• **WHAT YOU ARE ASKED TO DO**:
When the word "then" appears in a line of the data below, list that line.

• **LISTED RECORDS**:

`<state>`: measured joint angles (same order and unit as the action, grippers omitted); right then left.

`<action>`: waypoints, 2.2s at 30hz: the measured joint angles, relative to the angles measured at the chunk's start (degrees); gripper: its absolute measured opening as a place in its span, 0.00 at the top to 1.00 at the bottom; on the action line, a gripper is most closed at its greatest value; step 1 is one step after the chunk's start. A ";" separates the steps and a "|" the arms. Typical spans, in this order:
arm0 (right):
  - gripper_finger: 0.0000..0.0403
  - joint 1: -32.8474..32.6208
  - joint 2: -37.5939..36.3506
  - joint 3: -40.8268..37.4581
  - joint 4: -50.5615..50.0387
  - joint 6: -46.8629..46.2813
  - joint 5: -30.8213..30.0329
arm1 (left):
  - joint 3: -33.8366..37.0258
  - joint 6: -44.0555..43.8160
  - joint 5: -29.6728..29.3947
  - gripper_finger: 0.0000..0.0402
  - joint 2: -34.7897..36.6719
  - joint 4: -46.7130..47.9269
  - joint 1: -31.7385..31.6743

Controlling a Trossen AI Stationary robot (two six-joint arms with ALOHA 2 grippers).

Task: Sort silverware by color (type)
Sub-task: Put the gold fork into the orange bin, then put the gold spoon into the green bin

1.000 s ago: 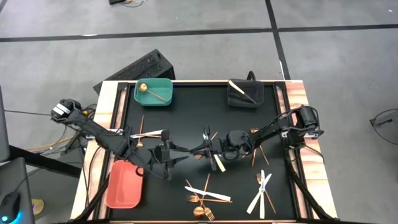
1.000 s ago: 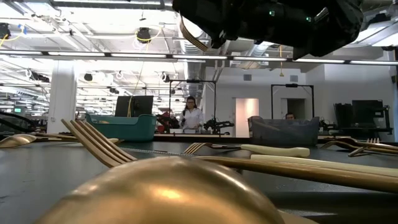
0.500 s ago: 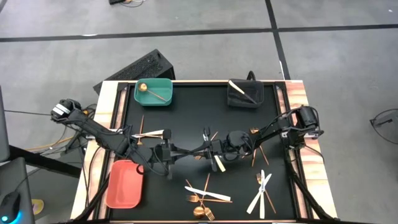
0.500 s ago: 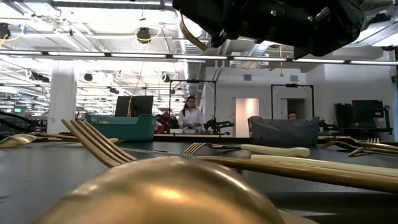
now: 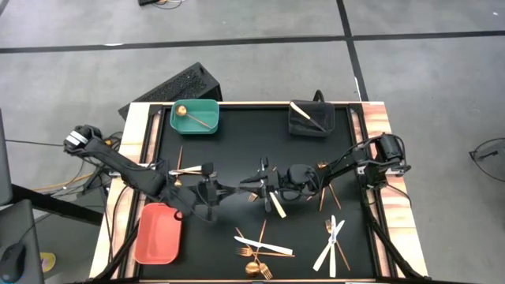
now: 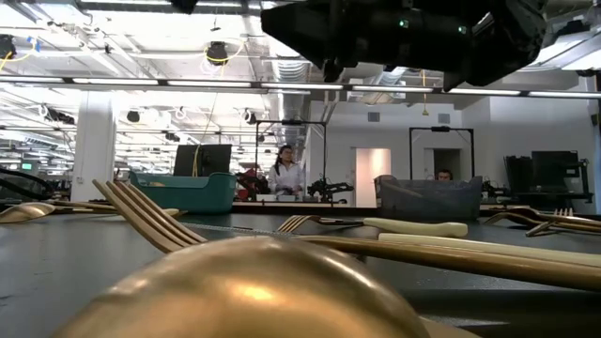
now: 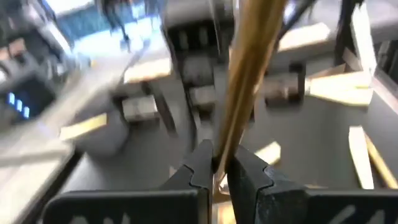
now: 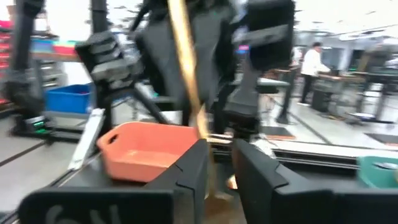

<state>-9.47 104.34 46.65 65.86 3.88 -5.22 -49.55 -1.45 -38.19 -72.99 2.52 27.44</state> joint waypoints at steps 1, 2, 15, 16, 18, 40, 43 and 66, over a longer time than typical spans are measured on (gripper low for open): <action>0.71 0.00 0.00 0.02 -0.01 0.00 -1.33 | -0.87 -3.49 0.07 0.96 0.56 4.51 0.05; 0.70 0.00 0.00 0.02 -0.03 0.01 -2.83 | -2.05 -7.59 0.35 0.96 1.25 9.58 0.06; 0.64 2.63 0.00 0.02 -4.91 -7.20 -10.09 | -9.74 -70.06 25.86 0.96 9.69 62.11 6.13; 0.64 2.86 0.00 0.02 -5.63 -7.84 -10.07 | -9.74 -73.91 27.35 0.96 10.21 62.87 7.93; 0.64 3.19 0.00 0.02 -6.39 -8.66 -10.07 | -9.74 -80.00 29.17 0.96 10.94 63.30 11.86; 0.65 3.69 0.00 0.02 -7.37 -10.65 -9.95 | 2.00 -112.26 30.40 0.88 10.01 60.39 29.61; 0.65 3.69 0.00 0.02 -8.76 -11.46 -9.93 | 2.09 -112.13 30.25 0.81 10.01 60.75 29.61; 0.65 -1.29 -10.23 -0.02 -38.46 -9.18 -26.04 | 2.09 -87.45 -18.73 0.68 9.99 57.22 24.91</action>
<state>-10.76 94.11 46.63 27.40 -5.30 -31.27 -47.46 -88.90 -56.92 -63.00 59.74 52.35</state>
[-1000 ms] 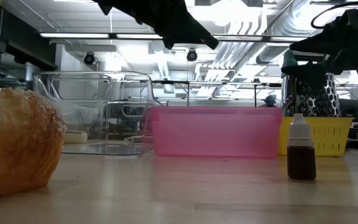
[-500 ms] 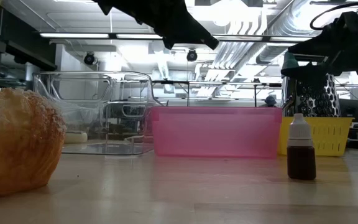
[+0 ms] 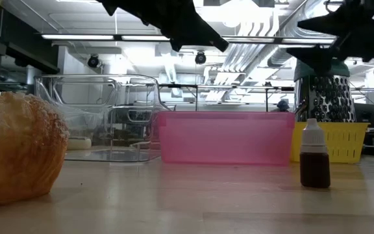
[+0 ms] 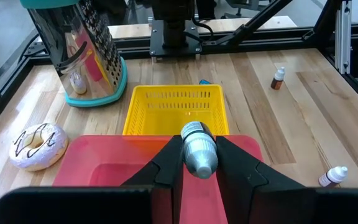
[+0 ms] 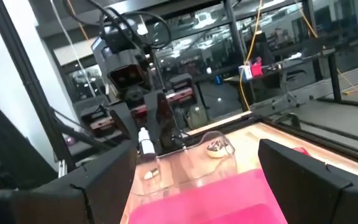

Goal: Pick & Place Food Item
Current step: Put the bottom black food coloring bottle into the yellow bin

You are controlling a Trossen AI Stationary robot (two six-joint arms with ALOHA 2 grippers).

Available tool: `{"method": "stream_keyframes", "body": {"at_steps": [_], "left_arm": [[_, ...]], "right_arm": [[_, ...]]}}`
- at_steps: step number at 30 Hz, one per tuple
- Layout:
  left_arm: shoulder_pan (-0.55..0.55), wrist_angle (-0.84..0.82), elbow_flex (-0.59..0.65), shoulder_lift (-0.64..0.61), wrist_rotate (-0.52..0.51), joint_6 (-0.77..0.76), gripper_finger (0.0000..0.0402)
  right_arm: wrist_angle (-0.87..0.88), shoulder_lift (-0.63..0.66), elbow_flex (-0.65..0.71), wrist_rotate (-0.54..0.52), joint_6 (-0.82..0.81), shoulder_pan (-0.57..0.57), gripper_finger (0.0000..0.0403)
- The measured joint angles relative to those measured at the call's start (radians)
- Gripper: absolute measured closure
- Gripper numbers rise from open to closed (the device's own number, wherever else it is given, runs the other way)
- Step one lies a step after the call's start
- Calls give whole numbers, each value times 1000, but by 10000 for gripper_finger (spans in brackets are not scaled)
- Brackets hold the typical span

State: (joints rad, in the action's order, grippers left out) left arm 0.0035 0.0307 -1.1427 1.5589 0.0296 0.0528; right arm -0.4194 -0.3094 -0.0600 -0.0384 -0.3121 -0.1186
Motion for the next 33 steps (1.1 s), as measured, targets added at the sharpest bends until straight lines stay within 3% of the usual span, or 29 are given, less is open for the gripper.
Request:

• **RESULT OF THE EXERCISE**:
`<state>`: measured joint angles (same order and unit as the action, grippers omitted); right then left.
Sub-task: Put the gold fork into the orange bin, then put the gold spoon into the green bin

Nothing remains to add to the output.